■ **Assignment**
Show all lines of the entries in which the word "target" is found.

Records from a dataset
=-=-=

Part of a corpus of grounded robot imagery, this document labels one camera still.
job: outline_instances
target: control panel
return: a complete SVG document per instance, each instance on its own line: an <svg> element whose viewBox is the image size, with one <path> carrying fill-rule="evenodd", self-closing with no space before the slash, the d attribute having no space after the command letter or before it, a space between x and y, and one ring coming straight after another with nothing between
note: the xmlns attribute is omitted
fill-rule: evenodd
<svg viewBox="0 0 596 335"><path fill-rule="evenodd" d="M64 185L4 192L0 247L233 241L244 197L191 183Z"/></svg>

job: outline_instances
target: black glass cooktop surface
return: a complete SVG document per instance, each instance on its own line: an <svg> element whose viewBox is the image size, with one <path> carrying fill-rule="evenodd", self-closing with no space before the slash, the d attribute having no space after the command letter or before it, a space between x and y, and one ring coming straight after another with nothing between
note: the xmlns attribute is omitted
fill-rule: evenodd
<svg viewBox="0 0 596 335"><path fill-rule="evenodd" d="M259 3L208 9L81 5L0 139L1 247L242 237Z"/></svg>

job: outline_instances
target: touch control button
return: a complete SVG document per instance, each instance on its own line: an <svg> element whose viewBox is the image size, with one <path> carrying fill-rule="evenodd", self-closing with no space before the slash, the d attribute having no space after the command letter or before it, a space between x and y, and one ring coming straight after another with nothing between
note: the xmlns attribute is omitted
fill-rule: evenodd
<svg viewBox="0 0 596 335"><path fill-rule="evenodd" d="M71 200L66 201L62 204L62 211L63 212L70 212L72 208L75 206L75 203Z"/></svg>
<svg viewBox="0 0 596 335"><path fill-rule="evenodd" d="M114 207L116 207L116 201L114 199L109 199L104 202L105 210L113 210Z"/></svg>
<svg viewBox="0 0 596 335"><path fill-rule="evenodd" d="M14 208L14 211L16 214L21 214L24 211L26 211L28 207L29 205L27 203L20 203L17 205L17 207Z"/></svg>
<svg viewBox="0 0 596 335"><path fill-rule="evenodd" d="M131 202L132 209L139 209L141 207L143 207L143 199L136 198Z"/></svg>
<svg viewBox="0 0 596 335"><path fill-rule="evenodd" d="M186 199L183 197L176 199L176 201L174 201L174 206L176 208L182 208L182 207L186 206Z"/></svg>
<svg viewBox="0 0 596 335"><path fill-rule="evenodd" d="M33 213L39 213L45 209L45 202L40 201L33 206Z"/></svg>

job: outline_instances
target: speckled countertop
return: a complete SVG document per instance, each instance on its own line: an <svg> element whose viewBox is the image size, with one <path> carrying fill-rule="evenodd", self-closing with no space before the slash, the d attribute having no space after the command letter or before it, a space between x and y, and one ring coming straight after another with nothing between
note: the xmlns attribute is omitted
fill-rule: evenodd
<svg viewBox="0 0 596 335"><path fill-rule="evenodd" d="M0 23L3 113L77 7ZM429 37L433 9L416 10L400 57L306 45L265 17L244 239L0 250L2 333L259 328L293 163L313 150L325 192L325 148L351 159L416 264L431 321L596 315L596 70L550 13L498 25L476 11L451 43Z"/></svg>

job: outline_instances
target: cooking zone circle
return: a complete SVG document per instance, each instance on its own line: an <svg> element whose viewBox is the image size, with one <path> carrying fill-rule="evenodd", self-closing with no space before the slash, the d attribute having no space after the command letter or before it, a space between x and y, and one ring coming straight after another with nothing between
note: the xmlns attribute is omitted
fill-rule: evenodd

=-=-=

■ **Solution to this task**
target: control panel
target: black glass cooktop surface
target: touch control button
target: speckled countertop
target: cooking zone circle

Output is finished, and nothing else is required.